In Ireland, St. Patrick’s Day is celebrated each year on March 17. St. Patrick is known as a symbol of Ireland, particularly around every March. One of the reasons he’s so famous is because he drove the snakes out of Ireland, and was even credited with a miracle for this. What many people don’t realize is that the serpent was actually a metaphor for the early Pagan faiths of Ireland. St. Patrick brought Christianity to the Emerald Isle, and did such a good job of it that he practically eliminated Paganism from the country.
For the ancient Romans, the Feast of Cybele was a big deal every spring. Cybele was a mother goddess who was at the center of a Phrygian fertility cult, and eunuch priests performed mysterious rites in her honor. Her lover was Attis (who also happened to be her grandson), and her jealousy caused him to castrate and kill himself. His blood was the source of the first violets, and divine intervention allowed Attis to be resurrected by Cybele, with some help from Zeus. In some areas, there is still an annual celebration of Attis’ rebirth and Cybele’s power, called the Hilaria, observed from March 15 to March 28.
One of Judaism’s biggest festivals is Passover, which takes place in the middle of the Hebrew month of Nisan. It was a pilgrimage festival, and commemorates the exodus of the Jews from Egypt after centuries of slavery. A special meal is held, called the Seder, and it is concluded with the story of the Jews leaving Egypt, and readings from a special book of prayers. Part of the eight-day Passover traditions include a thorough spring cleaning, going through the house from top to bottom.
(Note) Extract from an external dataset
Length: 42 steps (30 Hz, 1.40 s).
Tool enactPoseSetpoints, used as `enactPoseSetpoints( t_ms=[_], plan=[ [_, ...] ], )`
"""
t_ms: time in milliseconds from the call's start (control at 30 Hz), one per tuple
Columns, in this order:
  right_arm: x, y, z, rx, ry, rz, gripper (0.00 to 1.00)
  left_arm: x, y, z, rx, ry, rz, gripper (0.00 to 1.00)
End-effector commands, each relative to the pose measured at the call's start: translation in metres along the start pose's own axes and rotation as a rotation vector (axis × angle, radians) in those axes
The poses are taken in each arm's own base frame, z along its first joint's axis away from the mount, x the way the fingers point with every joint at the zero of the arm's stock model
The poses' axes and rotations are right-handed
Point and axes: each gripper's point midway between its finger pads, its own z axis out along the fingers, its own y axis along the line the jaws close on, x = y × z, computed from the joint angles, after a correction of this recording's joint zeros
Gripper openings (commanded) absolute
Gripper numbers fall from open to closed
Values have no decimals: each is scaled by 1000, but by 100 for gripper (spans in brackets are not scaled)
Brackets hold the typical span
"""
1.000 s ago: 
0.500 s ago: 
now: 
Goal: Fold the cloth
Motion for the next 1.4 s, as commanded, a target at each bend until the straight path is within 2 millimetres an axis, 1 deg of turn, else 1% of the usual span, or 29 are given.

In Russia, the celebration of Maslenitsa is observed as a time of the return of light and warmth. This folk festival is celebrated about seven weeks before Easter. During the Lent season, meat and fish and dairy products are prohibited. Maslentisa is the last chance anyone will get to enjoy those items for a while, so it’s typically a big festival held before the somber, introspective time of Lent. A straw effigy of the Lady of Maslenitsa, is burned in a bonfire. Leftover pancakes and blintzes are tossed in as well, and when the fire has burned away, the ashes are spread in the fields to fertilize the year’s crops.
In the area of Lanark, Scotland, the spring season is welcomed with Whuppity Scoorie, held on March 1. Children assemble in front of a local church at sunrise, and when the sun comes up, they race around the church waving paper balls around their heads. At the end of the third and final lap, the children gather up coins thrown by local assemblymen. According to the Captial Scot, there’s a story that this event began ages ago when troublemakers were “scoored” in the Clyde River as punishment for bad behavior. It appears to be unique to Lanark, and does not seem to be observed anywhere else in Scotland.